Mahgoub, A., Yi, E., Shankar, K., Minocha, E., Elnikety, S., Bagchi, S., and Chaterji, S. (2022). WISEFUSE: Workload Characterization and DAG Transformation for Serverless Workflows. Proceedings of the ACM on Measurement and Analysis of Computing Systems, ACM.
Joint work with Microsoft Research
Accepted to Sigmetrics 2022
Ashraf Mahgoub, Edgardo Barsallo Yi, Karthick Shankar, Eshaan Minocha
We characterize production workloads of serverless DAGs at a major cloud provider. Our analysis highlights two major factors that limit performance: (a) lack of efficient communication methods between the serverless functions in the DAG, and (b) stragglers when a DAG stage invokes a set of parallel functions that must complete before starting the next DAG stage. To address these limitations, we propose WISEFUSE, an automated approach to generate an optimized execution plan for serverless DAGs for a user-specified latency objective or budget. We introduce three optimizations: (1) Fusion combines in-series functions together in a single VM to reduce the communication overhead between cascaded functions. (2) Bundling executes a group of parallel invocations of a function in one VM to improve resource sharing among the parallel workers to reduce skew. (3) Resource Allocation assigns the right VM size to each function or function bundle in the DAG to reduce the E2E latency and cost.

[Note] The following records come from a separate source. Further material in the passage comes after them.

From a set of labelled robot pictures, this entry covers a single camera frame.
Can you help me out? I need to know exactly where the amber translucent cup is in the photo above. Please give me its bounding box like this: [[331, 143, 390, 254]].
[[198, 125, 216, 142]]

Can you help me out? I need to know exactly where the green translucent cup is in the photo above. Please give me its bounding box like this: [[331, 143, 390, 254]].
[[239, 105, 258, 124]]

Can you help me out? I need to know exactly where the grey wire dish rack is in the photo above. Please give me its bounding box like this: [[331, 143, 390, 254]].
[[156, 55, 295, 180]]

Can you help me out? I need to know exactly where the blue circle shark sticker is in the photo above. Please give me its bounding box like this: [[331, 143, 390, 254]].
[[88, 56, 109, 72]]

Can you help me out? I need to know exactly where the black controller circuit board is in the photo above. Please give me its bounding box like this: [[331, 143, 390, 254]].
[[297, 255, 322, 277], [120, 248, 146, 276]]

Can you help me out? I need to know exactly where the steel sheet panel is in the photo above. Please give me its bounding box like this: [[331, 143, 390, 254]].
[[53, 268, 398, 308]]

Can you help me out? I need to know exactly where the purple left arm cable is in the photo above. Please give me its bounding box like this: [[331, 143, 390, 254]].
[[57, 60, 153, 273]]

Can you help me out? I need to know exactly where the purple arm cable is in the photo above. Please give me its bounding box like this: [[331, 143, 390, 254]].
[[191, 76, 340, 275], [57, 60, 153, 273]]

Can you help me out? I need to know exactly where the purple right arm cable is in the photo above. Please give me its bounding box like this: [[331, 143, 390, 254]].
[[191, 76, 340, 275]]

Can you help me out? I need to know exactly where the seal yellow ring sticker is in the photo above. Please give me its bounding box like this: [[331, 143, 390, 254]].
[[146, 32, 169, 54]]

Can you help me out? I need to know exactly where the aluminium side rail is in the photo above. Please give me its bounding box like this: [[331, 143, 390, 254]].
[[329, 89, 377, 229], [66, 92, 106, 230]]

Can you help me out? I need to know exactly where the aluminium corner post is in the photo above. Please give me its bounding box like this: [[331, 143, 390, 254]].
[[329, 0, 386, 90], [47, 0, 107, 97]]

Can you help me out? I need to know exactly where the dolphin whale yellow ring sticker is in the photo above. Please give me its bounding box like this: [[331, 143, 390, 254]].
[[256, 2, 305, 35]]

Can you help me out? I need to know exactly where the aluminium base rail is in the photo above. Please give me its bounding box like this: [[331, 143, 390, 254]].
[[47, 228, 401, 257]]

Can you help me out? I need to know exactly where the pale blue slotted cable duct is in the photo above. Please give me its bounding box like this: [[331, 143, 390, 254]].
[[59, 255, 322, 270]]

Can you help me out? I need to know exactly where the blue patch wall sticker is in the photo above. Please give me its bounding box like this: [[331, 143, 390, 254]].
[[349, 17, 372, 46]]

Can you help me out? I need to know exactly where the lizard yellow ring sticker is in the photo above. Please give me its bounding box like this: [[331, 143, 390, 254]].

We implement WISEFUSE to evaluate it experimentally using three popular serverless applications with different DAG structures, memory footprints, and intermediate data sizes. Compared to competing approaches and other alternatives, WISEFUSE shows significant improvements in E2E latency and cost. Specifically, for a machine learning pipeline, WISEFUSE achieves P95 latency that is 67% lower than Photons, 39% lower than Faastlane, and 90% lower than SONIC without increasing the cost.